Мальчишка прикасался к нему – мог себе позволить. Он ведь дурачился. Залевский цепенел и жмурился от его прикосновений. А если бы Марин вознамерился коснуться его? Он остро желал тактильных впечатлений, потому что зрительные совершенно сбивали его с толку. Но он был уверен: все можно изменить! Как только руки Марина прикоснутся к его телу, все изменится. Потому что это будут не просто руки. Это будет нежная сила – любящая и подчиняющая. И он доверится Марину.
Вечером Залевский просматривал электронную почту, а его друг мрачно пялился в свой телефон.
– Не успел уехать – они уже на ком-то другом висят. Вот же негодяйки… Еще и фотографируются! Нашли мне замену…
– Наверное, твои «маленькие феечки» скучают по тебе.
– Да конечно! И поэтому эти лошади поперлись без меня в клуб… – злился мальчишка, – вместо того, чтобы в стойле ждать.
– Прости их. Они хотят веселиться.
– Нет! Приеду – накажу!
– Я хотел тебя спросить… если не секрет… У тебя… отношения с Варей?

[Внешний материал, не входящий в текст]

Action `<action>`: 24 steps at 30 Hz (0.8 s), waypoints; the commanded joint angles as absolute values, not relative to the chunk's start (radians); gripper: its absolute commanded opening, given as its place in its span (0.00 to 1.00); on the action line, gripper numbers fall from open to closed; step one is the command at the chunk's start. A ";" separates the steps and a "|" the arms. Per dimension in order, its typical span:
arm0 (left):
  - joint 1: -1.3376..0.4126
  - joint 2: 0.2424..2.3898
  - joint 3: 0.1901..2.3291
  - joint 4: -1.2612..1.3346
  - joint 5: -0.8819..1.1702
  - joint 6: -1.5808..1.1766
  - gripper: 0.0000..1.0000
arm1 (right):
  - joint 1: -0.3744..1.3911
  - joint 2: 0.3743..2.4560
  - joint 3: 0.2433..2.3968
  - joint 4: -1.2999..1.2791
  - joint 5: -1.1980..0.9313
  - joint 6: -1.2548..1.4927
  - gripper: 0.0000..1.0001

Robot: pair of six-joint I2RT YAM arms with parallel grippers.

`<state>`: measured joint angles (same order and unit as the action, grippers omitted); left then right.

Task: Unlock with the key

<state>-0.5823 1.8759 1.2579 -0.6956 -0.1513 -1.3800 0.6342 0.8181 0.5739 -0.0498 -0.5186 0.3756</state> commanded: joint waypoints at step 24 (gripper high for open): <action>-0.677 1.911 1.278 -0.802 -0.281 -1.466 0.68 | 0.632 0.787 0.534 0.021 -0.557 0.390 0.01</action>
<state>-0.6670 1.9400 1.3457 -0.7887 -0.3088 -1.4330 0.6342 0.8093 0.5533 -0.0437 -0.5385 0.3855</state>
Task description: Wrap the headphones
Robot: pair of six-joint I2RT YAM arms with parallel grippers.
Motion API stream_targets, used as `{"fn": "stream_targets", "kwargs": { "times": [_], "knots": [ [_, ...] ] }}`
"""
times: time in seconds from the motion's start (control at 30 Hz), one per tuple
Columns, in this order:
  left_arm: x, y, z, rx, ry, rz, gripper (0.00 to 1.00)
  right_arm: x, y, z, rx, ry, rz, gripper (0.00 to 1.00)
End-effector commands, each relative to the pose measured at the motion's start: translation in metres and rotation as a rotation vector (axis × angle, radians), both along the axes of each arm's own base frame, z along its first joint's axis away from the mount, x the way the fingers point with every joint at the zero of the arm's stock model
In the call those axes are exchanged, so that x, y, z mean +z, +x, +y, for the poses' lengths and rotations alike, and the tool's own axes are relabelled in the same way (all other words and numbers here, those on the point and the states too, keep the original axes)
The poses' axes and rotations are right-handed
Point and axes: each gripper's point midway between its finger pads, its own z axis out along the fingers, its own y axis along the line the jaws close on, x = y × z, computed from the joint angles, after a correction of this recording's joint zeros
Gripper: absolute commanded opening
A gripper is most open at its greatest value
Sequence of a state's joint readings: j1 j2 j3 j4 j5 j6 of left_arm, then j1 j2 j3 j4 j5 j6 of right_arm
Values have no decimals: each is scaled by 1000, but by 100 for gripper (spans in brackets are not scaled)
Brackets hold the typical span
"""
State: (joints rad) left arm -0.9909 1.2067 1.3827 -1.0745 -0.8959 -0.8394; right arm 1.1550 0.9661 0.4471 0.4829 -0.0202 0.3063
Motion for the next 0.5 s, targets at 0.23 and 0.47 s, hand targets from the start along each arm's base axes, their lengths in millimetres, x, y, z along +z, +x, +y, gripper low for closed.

– Да. Она мой личный раб. Шучу. Она единственный человек, которому я могу довериться.
– А Инне можешь?
– Я не знаю, как объяснить. Например, девушка хочет, чтобы ты принадлежал ей полностью, телом и душой. А ты так не можешь. Если между людьми есть секс, это всё усложняет. В сексе ты открываешься, как ни в чем другом. И становишься уязвимым.
– Оба становятся в этом случае уязвимыми. Это уравнивает шансы.
– А в любви?
– Даже любовь ничего не гарантирует, – поделился личным опытом Залевский, откинулся на спинку дивана, закрыл глаза, завис, пытаясь представить себе, как именно происходит у мальчишки этот самый секс с его женщиной. Сцена в скомканных простынях… Успевают ли они вообще добраться до спальни, или все начинается прямо в прихожей? Нежен он или груб? Что делают его руки с ее долгим и гладким телом? Что делает с ним она? Почему она с ним? Почему ее не смущают его возраст, хрупкость и все это оленячье дрыгоножество? Или это поверхностный взгляд? И он – что-то другое? А все это нервно-нескладное – специально для него, для Залевского? И на самом деле он охотник, расчетливый и хитрый? Охотник приманивает зверя, выходя с подветренной стороны ему навстречу, повторяя его повадки. Зверь принимает охотника за своего… и становится добычей. Залевский, разуй глаза! Присмотрись к нему. Быть может, ты, как глупый подслеповатый лось, доверчиво идешь на манок? И вспомнил, что cantante в итальянском языке имеет два значения: певец и манок. Стоит ли удивляться?